Read the data below. Then repeat all of it exactly.

● EXERCISE INPUTS:

▶

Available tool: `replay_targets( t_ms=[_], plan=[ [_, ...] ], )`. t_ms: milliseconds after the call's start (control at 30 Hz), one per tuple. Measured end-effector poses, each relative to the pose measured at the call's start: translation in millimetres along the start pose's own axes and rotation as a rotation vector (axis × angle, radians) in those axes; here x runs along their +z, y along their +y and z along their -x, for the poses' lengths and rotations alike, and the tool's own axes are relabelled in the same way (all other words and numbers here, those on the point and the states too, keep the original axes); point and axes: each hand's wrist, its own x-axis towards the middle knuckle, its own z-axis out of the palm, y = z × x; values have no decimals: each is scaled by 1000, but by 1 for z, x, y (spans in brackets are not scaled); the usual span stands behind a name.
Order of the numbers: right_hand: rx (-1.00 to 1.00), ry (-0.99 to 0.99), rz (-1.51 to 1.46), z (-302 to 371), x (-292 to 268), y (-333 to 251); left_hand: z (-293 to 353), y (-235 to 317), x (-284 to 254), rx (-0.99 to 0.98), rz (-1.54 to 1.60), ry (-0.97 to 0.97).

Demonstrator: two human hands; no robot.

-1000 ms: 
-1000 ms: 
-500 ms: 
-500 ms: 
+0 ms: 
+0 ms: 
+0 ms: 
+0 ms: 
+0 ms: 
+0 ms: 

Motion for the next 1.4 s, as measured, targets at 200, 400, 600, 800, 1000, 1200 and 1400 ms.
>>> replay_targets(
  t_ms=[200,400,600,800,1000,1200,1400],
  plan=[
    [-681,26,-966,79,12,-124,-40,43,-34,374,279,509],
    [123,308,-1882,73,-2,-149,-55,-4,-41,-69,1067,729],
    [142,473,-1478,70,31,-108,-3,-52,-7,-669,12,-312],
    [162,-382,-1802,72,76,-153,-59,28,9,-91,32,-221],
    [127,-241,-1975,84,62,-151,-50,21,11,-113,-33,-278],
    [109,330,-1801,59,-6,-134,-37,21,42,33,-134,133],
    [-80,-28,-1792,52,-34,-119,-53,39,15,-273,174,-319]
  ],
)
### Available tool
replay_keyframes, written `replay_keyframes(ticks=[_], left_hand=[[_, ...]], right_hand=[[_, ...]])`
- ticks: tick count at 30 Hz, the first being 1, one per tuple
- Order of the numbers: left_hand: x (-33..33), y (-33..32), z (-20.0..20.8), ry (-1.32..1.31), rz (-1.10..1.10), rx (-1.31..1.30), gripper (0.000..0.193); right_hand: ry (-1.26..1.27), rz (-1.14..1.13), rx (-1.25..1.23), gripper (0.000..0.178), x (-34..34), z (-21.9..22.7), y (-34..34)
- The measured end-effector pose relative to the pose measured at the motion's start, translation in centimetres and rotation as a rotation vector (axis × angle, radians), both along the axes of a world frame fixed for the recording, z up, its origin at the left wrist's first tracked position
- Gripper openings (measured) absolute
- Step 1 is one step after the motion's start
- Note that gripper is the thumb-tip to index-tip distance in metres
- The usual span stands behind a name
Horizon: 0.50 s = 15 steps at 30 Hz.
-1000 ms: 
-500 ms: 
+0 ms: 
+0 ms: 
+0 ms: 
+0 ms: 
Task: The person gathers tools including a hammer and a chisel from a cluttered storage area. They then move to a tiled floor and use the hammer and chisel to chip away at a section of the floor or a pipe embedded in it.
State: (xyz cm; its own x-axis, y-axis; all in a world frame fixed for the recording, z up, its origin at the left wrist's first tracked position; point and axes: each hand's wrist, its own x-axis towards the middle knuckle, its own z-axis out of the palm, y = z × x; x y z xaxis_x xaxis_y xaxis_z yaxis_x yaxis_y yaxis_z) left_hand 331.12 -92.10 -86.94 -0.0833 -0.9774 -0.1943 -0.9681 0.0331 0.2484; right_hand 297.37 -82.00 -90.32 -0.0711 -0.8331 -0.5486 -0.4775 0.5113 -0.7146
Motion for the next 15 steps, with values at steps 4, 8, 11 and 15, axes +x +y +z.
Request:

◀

● OUTPUT BELOW:
Available tool: `replay_targets( t_ms=[_], plan=[ [_, ...] ], )`. t_ms: milliseconds after the call's start (control at 30 Hz), one per tuple. Measured end-effector poses, each relative to the pose measured at the call's start: translation in millimetres along the start pose's own axes and rotation as a rotation vector (axis × angle, radians) in those axes; here x runs along their +z, y along their +y and z along their -x, for the poses' lengths and rotations alike, and the tool's own axes are relabelled in the same way (all other words and numbers here, those on the point and the states too, keep the original axes); point and axes: each hand's wrist, its own x-axis towards the middle knuckle, its own z-axis out of the palm, y = z × x; values have no decimals: each is scaled by 1000, but by 1 for z, x, y (spans in brackets are not scaled); the usual span stands behind a name.
Order of the numbers: right_hand: rx (-1.00 to 1.00), ry (-0.99 to 0.99), rz (-1.51 to 1.46), z (-302 to 371), x (-292 to 268), y (-333 to 251); left_hand: z (-293 to 353), y (-235 to 317), x (-284 to 254), rx (-0.99 to 0.98), rz (-1.54 to 1.60), ry (-0.97 to 0.97).

Demonstrator: two human hands; no robot.

-1000 ms: 
-1000 ms: 
-500 ms: 
-500 ms: 
+0 ms: 
+0 ms: 
+0 ms: 
+0 ms: 
+0 ms: 
+0 ms: 

Motion for the next 1.4 s, as measured, targets at 200, 400, 600, 800, 1000, 1200 and 1400 ms.
>>> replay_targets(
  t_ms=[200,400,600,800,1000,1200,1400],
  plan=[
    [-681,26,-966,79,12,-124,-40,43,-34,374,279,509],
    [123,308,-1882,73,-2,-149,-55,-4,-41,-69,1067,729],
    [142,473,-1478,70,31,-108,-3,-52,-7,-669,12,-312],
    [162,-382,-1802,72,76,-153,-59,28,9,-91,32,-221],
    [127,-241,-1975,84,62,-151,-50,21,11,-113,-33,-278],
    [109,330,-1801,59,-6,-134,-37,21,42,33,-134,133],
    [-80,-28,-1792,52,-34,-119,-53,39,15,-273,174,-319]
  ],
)
### Available tool
replay_keyframes, written `replay_keyframes(ticks=[_], left_hand=[[_, ...]], right_hand=[[_, ...]])`
- ticks: tick count at 30 Hz, the first being 1, one per tuple
- Order of the numbers: left_hand: x (-33..33), y (-33..32), z (-20.0..20.8), ry (-1.32..1.31), rz (-1.10..1.10), rx (-1.31..1.30), gripper (0.000..0.193); right_hand: ry (-1.26..1.27), rz (-1.14..1.13), rx (-1.25..1.23), gripper (0.000..0.178), x (-34..34), z (-21.9..22.7), y (-34..34)
- The measured end-effector pose relative to the pose measured at the motion's start, translation in centimetres and rotation as a rotation vector (axis × angle, radians), both along the axes of a world frame fixed for the recording, z up, its origin at the left wrist's first tracked position
- Gripper openings (measured) absolute
- Step 1 is one step after the motion's start
- Note that gripper is the thumb-tip to index-tip distance in metres
- The usual span stands behind a name
Horizon: 0.50 s = 15 steps at 30 Hz.
-1000 ms: 
-500 ms: 
+0 ms: 
+0 ms: 
+0 ms: 
+0 ms: 
Task: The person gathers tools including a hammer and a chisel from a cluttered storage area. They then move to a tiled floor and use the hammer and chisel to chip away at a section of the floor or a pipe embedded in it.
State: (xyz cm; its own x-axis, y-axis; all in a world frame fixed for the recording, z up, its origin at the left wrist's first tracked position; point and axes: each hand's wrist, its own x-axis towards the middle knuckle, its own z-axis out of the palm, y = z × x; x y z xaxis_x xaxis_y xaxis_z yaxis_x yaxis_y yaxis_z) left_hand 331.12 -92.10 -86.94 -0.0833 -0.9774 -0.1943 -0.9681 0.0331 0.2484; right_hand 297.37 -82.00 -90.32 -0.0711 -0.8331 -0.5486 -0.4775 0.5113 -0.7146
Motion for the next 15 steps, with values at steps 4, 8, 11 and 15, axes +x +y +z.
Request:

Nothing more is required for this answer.